咲いたばかりの花。葯はまだ裂開していないようです。
(2016.5 静岡県富士宮市)

ヤマトグサ-葉

下部の葉は対生し卵形で翼のある柄に続きます。基部に膜質の托葉が見えます。
(2012.4 千葉県)

ヤマトグサ-葉2

上部の葉は対生せず、柄はごく短い。
(2016.5 静岡県富士宮市)

ヤマトグサ-葉3

葉の表面や縁にはまばらに毛が見られます。
(2016.5 静岡県富士宮市)

ヤマトグサ-茎

茎には片側に偏って毛が見られます。
(2016.5 静岡県富士宮市)

ヤマトグサ-春

まだ花芽はついていないので、ハシカグサと見分けにくいですが、
茎に稜がないことを確認すれば間違いない。(2018.5 神奈川県箱根町)

牧野富太郎により、日本人が初めて学名を付与した植物とも言われる植物ですが、どうやら少し違うようです。

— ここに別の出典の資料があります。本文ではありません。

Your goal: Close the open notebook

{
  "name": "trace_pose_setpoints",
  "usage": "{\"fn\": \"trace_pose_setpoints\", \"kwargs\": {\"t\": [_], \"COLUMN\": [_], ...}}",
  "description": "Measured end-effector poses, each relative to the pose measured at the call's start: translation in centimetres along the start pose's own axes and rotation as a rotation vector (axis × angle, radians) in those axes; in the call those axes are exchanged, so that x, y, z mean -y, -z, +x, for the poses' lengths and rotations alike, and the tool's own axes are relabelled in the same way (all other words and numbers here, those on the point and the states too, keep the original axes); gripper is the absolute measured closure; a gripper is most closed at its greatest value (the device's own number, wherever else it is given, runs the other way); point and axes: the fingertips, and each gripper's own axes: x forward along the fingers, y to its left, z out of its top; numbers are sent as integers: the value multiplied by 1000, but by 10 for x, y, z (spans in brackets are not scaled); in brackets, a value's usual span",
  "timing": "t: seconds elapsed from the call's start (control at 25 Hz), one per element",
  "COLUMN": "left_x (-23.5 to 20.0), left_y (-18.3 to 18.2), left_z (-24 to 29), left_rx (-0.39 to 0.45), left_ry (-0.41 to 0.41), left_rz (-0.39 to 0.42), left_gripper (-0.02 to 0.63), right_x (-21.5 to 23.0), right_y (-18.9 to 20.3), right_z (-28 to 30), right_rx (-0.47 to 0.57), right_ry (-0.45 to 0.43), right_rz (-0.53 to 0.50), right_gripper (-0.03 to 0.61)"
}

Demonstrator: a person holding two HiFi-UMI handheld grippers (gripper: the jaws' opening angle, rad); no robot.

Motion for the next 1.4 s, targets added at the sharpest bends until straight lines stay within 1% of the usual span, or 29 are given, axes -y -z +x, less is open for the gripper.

高知県立牧野植物園のホームページによれば、1889年、「「植物学雑誌」第3巻第23号に大久保三郎と日本で初めて新種ヤマトグサに学名を付ける。」と記載されています。
おそらく、これを受けて、山渓ハンディ図鑑(旧版)等でも「明治20年、牧野富太郎が日本人として始めて学名を付けた記念すべき植物」と記しています。
が、1889年は明治22年であり、両者は矛楯しています。

Y-listを見ると、in Makino in B. M. T. 3: 5 (1889, njn), "Thelygonum"; (B. M. T.= 植物学雑誌 -日本)との記述があり、1889年が正しいようです。
明治20年(1887年)については、「Type: Kochi (Tosa), Agawagun, Nanokawa-mura (T.Makino, Nov. 1884, TI). = Thelygonum sp.; Makino in B. M. T. 1: 169, t. 20 (1887)」 とありますので、1884年に採種し、1887年(明治20年)に植物学雑誌創刊号で発表したということのようですが、学名はまだ付与されていなかったようです。

一方、1875年に発見されたトガクシソウ(トガクシショウマ)は、紆余曲折の末、伊藤篤太郎 (後に東北帝大講師)によってに学名が付与されたようで、Y-Listでも、J. Bot. 26: 302 (1888); と記載されています。(j. bot. = Journal of Botany, British and Foreign -英国) なお、同定は東京帝大・矢田部良吉の依頼を受けた、当時日本の植物の研究者ロシアのマキシモヴィチでした。

それにしても、1889年は明治22年・・・大日本帝国憲法が公布された年。近代日本の黎明期にもう、植物研究がされていたこと自体が驚きです。